The performed clustering analysis resulted in six clusters of gradual complexity. The first four clusters represent 94% of the collection. Therefore, we consider the first four clusters to be the most representative of the collection’s structure. They are shown in the table. And we can see that they gradually become larger and more complex.
To extract the reoccurring structures we have used the ROSE Algorithm, the work on this algorithm has been presented at ICWS and OTM last year. The analysis of the models resulted with a set of 143 reoccurring structures with size over 5 nodes.

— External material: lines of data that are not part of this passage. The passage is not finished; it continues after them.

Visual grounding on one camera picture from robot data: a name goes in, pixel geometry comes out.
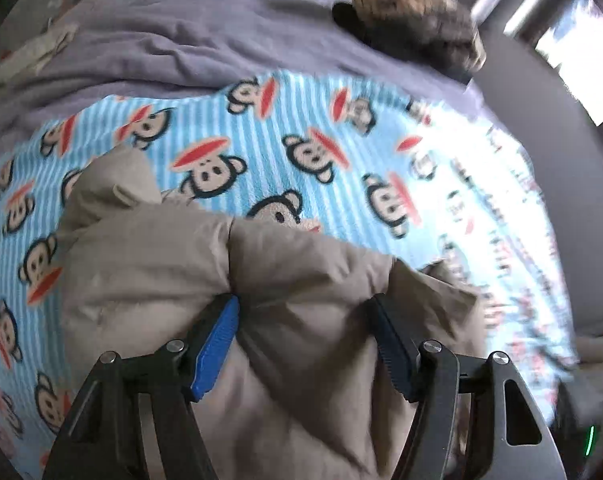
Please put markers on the beige padded jacket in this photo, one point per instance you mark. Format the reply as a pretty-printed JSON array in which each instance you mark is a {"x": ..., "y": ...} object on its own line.
[{"x": 156, "y": 260}]

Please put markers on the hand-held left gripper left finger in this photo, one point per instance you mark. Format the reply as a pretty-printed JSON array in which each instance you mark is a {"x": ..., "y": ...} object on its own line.
[{"x": 216, "y": 345}]

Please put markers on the purple duvet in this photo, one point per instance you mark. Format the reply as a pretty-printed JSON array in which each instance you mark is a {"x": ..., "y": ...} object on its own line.
[{"x": 181, "y": 25}]

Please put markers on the blue striped printed blanket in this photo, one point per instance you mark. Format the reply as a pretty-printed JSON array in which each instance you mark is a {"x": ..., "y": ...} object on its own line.
[{"x": 306, "y": 110}]

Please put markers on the white patterned cloth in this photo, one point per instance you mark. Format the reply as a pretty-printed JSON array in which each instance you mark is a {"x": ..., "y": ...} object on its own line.
[{"x": 31, "y": 55}]

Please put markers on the brown and black plush object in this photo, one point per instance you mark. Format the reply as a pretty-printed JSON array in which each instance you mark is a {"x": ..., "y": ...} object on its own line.
[{"x": 411, "y": 5}]

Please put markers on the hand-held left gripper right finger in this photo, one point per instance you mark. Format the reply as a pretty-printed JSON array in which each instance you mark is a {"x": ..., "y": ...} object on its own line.
[{"x": 391, "y": 345}]

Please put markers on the window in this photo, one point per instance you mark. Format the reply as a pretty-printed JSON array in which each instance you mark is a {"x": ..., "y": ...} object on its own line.
[{"x": 576, "y": 45}]

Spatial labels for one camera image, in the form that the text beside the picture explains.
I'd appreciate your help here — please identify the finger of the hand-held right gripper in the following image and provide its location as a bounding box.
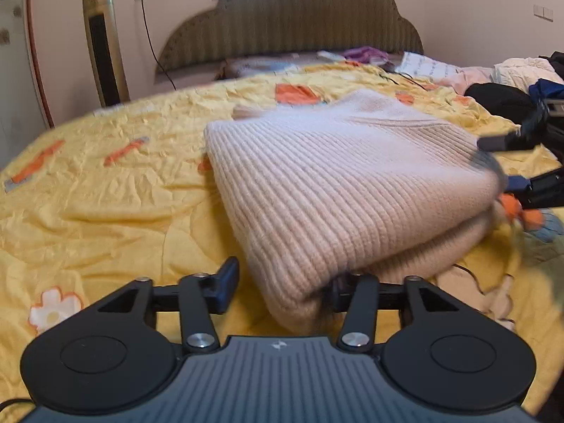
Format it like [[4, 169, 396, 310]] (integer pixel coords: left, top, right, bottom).
[[477, 129, 536, 153], [505, 171, 564, 210]]

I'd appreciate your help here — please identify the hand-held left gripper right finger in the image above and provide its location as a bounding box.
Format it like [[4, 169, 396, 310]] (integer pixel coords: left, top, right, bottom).
[[330, 273, 468, 350]]

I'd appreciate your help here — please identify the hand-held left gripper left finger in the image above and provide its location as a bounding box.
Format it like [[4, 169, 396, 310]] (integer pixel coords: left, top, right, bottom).
[[94, 256, 241, 354]]

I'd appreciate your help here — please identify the cream ribbed knit sweater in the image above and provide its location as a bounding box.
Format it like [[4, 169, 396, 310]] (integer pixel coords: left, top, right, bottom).
[[203, 88, 508, 336]]

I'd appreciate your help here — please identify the blue cloth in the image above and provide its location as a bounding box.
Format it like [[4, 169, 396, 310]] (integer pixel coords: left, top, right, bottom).
[[528, 78, 564, 100]]

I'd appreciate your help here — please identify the black cloth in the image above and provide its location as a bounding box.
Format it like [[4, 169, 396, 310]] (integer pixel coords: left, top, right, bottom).
[[464, 83, 537, 125]]

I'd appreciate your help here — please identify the white cloth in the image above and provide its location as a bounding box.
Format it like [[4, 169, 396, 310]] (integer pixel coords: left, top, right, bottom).
[[492, 57, 564, 85]]

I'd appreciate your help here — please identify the pink cloth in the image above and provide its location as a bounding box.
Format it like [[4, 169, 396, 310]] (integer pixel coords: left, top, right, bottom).
[[444, 66, 495, 94]]

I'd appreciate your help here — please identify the white printed pillow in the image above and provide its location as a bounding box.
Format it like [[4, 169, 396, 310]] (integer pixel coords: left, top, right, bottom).
[[396, 51, 464, 84]]

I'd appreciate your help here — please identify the yellow carrot print blanket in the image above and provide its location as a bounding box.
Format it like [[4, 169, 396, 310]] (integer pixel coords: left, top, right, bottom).
[[0, 64, 564, 416]]

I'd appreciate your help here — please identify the purple cloth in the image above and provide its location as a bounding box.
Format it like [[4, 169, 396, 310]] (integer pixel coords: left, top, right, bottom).
[[343, 46, 391, 65]]

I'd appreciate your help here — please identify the patterned pillow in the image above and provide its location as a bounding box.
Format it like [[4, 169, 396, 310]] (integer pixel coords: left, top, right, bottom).
[[219, 55, 319, 81]]

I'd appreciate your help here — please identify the olive ribbed headboard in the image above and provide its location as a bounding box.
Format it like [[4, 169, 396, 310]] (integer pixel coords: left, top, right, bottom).
[[154, 0, 425, 85]]

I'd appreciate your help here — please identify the gold tower air conditioner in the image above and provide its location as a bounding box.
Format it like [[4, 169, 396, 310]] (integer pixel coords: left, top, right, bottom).
[[81, 0, 131, 108]]

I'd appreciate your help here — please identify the white wardrobe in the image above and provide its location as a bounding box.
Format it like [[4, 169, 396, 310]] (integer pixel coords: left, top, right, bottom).
[[0, 0, 54, 172]]

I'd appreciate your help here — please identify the thin black cable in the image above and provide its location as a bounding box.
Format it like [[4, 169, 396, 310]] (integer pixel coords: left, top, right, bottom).
[[382, 69, 443, 92]]

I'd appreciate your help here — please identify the black power cable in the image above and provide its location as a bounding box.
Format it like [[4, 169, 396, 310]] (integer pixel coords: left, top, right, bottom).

Based on the clusters we decided on the structural attributes a BP in a class should have, and than used the detected recurring structural patterns to synthesize the representative BPs. (Click) The first three processes are more simple built by just one reoccurring structure but with the greatest intensities as they are made of a structure which appears frequently in the collection.
The other two BPs are larger and more complex made out of 2 structural patterns but with smaller intensity.
Ok so we have defined a workload mix that is representative of the company. Now lets give a look at the load function.
For running the performance of experiments on our generated workload mix, we have decided to use 50, 500 and 1000 simulated users in three different experiments to reflect different-size companies. We used a think time of 1 sec between instances, a ramp-up period (30 sec) during which the number of instantiated BP instances is gradually increased, followed by a steady state (10 min), where the number of instantiated BP instances remains stable, and a ramp-down period (30 sec), during which the number of instantiated BP instances is gradually decreased.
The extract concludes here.